Exercise instructions >> Please write each record out again word for word.
══ Supplied data
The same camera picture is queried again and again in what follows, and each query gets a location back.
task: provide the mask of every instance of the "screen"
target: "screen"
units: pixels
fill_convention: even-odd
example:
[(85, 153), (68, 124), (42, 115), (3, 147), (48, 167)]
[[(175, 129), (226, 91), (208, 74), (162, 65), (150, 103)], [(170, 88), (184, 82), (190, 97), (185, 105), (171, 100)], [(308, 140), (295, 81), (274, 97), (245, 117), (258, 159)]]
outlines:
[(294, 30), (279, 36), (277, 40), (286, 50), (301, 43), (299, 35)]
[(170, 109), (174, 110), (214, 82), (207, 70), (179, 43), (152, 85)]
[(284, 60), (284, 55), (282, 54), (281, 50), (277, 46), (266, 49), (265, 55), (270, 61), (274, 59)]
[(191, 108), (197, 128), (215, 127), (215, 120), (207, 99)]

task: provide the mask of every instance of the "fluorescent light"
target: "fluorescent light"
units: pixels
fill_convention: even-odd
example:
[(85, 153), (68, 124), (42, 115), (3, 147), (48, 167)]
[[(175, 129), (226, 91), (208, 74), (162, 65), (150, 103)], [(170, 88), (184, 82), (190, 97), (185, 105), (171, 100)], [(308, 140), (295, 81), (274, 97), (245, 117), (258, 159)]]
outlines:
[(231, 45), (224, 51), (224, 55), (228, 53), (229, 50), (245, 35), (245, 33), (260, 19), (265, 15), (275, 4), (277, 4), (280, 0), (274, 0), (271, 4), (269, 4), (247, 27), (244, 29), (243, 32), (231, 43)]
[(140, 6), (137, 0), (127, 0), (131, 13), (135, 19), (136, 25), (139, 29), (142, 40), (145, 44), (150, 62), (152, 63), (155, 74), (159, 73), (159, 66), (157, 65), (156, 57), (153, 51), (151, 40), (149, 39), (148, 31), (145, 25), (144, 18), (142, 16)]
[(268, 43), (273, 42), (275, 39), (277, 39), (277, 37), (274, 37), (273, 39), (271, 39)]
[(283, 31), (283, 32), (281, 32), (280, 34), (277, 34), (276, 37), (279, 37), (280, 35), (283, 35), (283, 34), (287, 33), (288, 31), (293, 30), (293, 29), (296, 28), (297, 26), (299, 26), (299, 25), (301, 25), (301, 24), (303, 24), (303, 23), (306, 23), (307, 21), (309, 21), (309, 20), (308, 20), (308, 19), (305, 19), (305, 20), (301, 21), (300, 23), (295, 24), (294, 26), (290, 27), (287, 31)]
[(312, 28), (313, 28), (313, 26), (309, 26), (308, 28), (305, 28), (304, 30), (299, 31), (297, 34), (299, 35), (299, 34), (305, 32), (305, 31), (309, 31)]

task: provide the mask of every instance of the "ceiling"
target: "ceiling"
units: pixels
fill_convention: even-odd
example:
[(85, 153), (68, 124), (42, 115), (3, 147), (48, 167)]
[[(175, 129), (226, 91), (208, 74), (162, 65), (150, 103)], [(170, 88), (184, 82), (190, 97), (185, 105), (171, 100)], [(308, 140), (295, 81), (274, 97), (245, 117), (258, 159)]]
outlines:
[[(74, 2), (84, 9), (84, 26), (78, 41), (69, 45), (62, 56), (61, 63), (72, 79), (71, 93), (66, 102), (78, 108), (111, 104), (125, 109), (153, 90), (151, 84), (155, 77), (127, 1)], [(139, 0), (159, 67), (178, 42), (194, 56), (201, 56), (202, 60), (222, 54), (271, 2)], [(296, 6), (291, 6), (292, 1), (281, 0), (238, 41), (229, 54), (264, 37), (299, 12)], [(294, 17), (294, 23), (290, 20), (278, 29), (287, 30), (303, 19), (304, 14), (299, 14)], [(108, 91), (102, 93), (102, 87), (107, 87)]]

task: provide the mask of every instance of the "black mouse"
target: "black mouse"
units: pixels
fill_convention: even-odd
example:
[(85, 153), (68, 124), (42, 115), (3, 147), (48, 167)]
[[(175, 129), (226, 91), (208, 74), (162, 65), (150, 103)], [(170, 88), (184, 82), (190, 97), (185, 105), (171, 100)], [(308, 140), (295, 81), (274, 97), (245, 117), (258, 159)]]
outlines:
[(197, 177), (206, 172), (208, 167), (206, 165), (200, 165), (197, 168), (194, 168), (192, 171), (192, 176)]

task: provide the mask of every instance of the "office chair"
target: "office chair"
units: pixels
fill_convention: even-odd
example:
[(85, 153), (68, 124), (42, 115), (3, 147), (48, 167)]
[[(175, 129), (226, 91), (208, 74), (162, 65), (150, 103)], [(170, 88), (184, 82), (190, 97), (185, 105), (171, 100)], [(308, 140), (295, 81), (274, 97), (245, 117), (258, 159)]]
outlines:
════
Written response >>
The same camera picture is queried again and again in what follows, and each query gets a location back.
task: provide the mask of every instance of the "screen"
target: "screen"
units: pixels
fill_convention: even-odd
example:
[(85, 153), (68, 124), (42, 115), (3, 147), (48, 167)]
[[(175, 129), (226, 91), (208, 74), (162, 65), (150, 103)], [(170, 88), (184, 82), (190, 97), (185, 105), (171, 100)], [(308, 140), (295, 81), (274, 97), (245, 117), (258, 159)]]
outlines:
[(294, 30), (279, 36), (277, 40), (286, 50), (301, 43), (299, 35)]
[(170, 109), (174, 110), (214, 82), (207, 70), (179, 43), (152, 85)]
[(284, 60), (284, 55), (282, 54), (281, 50), (277, 46), (266, 49), (265, 55), (270, 61), (274, 59)]
[(191, 108), (197, 128), (215, 127), (215, 120), (207, 99)]

task: provide the mask of every instance of the "fluorescent light"
target: "fluorescent light"
units: pixels
fill_convention: even-odd
example:
[(85, 153), (68, 124), (42, 115), (3, 147), (48, 167)]
[[(175, 129), (226, 91), (208, 74), (162, 65), (150, 103)], [(170, 88), (184, 82), (190, 97), (185, 105), (171, 100)], [(308, 140), (295, 81), (274, 97), (245, 117), (258, 159)]]
outlines:
[(231, 45), (224, 51), (224, 55), (228, 53), (229, 50), (245, 35), (245, 33), (260, 19), (265, 15), (275, 4), (277, 4), (280, 0), (274, 0), (271, 4), (269, 4), (247, 27), (244, 29), (243, 32), (231, 43)]
[(140, 6), (137, 0), (127, 0), (131, 13), (135, 19), (136, 25), (139, 29), (142, 40), (145, 44), (150, 62), (152, 63), (155, 74), (159, 73), (159, 66), (157, 65), (156, 57), (153, 51), (151, 40), (149, 39), (148, 31), (145, 25), (144, 18), (142, 16)]
[(268, 43), (273, 42), (275, 39), (277, 39), (277, 37), (274, 37), (273, 39), (271, 39)]
[(283, 31), (283, 32), (281, 32), (280, 34), (277, 34), (276, 37), (279, 37), (280, 35), (283, 35), (283, 34), (287, 33), (288, 31), (293, 30), (293, 29), (296, 28), (297, 26), (299, 26), (299, 25), (301, 25), (301, 24), (303, 24), (303, 23), (306, 23), (307, 21), (309, 21), (309, 20), (308, 20), (308, 19), (305, 19), (305, 20), (301, 21), (300, 23), (295, 24), (294, 26), (290, 27), (287, 31)]
[(312, 28), (313, 28), (313, 26), (309, 26), (308, 28), (305, 28), (304, 30), (299, 31), (297, 34), (299, 35), (299, 34), (305, 32), (305, 31), (309, 31)]

task: provide the mask of every instance of the "ceiling"
target: "ceiling"
units: pixels
fill_convention: even-odd
example:
[(85, 153), (68, 124), (42, 115), (3, 147), (48, 167)]
[[(175, 129), (226, 91), (208, 74), (162, 65), (150, 103)], [(170, 88), (184, 82), (190, 97), (185, 105), (171, 100)], [(308, 140), (295, 81), (274, 97), (245, 117), (258, 159)]]
outlines:
[[(74, 2), (84, 9), (84, 26), (78, 41), (69, 45), (62, 56), (61, 63), (72, 79), (71, 93), (66, 102), (78, 108), (111, 104), (125, 109), (153, 90), (151, 84), (155, 77), (127, 1)], [(139, 0), (159, 67), (178, 42), (194, 56), (201, 56), (202, 60), (222, 54), (271, 2)], [(296, 6), (291, 6), (292, 1), (281, 0), (238, 41), (229, 54), (264, 37), (299, 12)], [(294, 17), (294, 23), (290, 20), (278, 29), (287, 30), (303, 19), (304, 14), (299, 14)], [(108, 91), (102, 93), (102, 87), (107, 87)]]

task: provide the mask of every instance of the "black mouse"
target: "black mouse"
units: pixels
fill_convention: even-odd
example:
[(85, 153), (68, 124), (42, 115), (3, 147), (48, 167)]
[[(175, 129), (226, 91), (208, 74), (162, 65), (150, 103)], [(170, 88), (184, 82), (190, 97), (185, 105), (171, 100)], [(308, 140), (295, 81), (274, 97), (245, 117), (258, 159)]]
outlines:
[(197, 177), (206, 172), (208, 167), (206, 165), (200, 165), (197, 168), (194, 168), (192, 171), (192, 176)]

task: provide the mask of every instance of the "office chair"
target: "office chair"
units: pixels
fill_convention: even-odd
example:
[(85, 153), (68, 124), (42, 115), (3, 147), (48, 167)]
[[(175, 129), (226, 91), (208, 74), (162, 65), (150, 103)], [(170, 88), (184, 82), (190, 97), (185, 105), (171, 100)], [(308, 140), (295, 81), (274, 97), (245, 117), (258, 159)]]
outlines:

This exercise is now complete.